- [REQUIRED ACTION] When you find the line with "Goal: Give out" among the records below, reproduce it and each line after it exactly, ending with the line with "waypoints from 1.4".

- [SUPPLIED INFORMATION]
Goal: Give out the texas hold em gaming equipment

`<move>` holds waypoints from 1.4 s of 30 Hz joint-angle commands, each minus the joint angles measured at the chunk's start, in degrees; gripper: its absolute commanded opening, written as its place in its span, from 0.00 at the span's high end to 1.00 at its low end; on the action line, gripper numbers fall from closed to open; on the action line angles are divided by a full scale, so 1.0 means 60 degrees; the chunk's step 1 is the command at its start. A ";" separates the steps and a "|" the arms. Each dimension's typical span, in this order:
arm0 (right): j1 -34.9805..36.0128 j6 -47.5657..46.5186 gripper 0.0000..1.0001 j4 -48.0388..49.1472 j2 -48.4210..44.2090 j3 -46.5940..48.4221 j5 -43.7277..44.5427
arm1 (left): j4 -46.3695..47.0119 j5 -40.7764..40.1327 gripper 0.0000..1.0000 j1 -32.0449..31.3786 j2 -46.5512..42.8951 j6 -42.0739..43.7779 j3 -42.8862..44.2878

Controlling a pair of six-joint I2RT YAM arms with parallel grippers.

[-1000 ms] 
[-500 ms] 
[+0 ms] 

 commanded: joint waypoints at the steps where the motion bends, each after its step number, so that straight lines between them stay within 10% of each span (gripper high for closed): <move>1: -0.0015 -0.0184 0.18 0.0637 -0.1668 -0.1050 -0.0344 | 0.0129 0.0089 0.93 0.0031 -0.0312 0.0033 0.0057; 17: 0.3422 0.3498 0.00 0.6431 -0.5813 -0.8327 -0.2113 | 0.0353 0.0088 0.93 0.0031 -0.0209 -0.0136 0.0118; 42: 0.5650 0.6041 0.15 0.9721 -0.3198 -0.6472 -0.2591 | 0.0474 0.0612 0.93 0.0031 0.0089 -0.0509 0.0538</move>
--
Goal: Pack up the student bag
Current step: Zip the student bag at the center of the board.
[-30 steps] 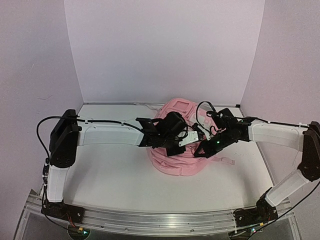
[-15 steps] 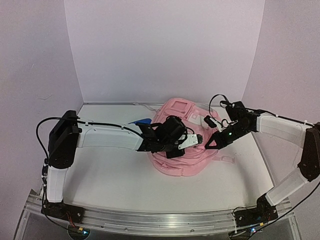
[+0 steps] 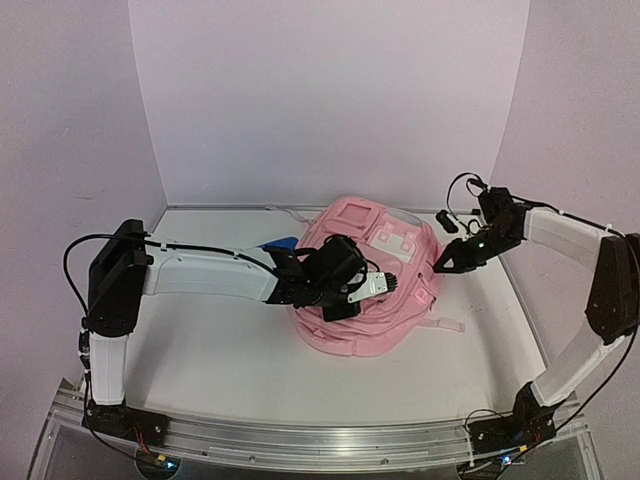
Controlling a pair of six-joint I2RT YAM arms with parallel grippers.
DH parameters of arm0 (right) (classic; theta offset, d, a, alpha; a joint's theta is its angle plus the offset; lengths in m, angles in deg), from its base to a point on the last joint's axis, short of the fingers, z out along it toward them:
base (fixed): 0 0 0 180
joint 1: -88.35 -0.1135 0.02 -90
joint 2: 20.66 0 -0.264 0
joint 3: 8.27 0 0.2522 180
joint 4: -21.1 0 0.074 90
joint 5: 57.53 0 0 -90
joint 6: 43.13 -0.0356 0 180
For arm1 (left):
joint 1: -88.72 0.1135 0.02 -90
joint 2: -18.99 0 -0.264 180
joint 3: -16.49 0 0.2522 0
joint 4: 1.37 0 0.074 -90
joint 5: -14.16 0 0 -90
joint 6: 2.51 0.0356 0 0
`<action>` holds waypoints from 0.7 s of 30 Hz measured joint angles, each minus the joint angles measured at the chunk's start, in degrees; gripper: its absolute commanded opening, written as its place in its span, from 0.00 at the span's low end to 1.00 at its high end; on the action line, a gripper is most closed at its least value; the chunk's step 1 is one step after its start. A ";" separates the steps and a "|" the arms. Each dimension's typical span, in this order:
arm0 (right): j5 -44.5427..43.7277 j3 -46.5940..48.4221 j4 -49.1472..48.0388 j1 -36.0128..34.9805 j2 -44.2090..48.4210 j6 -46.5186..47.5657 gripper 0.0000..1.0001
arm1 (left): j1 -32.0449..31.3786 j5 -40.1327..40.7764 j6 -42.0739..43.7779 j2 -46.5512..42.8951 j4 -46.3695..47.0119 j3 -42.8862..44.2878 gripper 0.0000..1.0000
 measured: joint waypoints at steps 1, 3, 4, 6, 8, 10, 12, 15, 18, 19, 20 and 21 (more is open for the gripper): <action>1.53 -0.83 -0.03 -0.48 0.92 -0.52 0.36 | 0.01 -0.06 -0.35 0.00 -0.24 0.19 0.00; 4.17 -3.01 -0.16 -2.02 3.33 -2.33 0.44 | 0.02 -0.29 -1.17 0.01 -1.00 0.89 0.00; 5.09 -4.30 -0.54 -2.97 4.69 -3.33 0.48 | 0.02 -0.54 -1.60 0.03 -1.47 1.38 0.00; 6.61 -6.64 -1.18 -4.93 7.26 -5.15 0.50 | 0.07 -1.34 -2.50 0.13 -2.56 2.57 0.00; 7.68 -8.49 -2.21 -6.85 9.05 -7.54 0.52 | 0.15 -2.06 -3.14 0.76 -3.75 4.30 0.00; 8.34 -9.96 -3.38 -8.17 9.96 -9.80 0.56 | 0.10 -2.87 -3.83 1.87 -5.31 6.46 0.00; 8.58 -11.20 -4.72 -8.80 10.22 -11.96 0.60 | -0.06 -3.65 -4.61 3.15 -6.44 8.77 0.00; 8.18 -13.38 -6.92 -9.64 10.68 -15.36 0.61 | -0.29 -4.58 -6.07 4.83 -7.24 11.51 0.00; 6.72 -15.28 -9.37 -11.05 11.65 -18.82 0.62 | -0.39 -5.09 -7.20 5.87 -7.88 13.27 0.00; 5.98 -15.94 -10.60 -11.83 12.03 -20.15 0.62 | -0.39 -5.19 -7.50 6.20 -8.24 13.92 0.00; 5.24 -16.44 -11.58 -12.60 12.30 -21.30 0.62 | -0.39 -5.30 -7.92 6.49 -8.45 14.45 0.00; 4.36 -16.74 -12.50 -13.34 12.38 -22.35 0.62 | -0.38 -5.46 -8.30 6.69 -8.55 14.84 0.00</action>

- [ANSWER FOR THE TASK]
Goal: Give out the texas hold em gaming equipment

`<move>` holds waypoints from 1.4 s of 30 Hz joint-angle commands, each minus the joint angles measured at the chunk's start, in degrees; gripper: its absolute commanded opening, written as its place in its span, from 0.00 at the span's high end to 1.00 at its low end; on the action line, gripper numbers fall from closed to open; on the action line angles are divided by a full scale, so 1.0 means 60 degrees; the chunk's step 1 is the command at its start. A ";" separates the steps and a "|" the arms. Each dimension's typical span, in this order:

The exercise has been finished.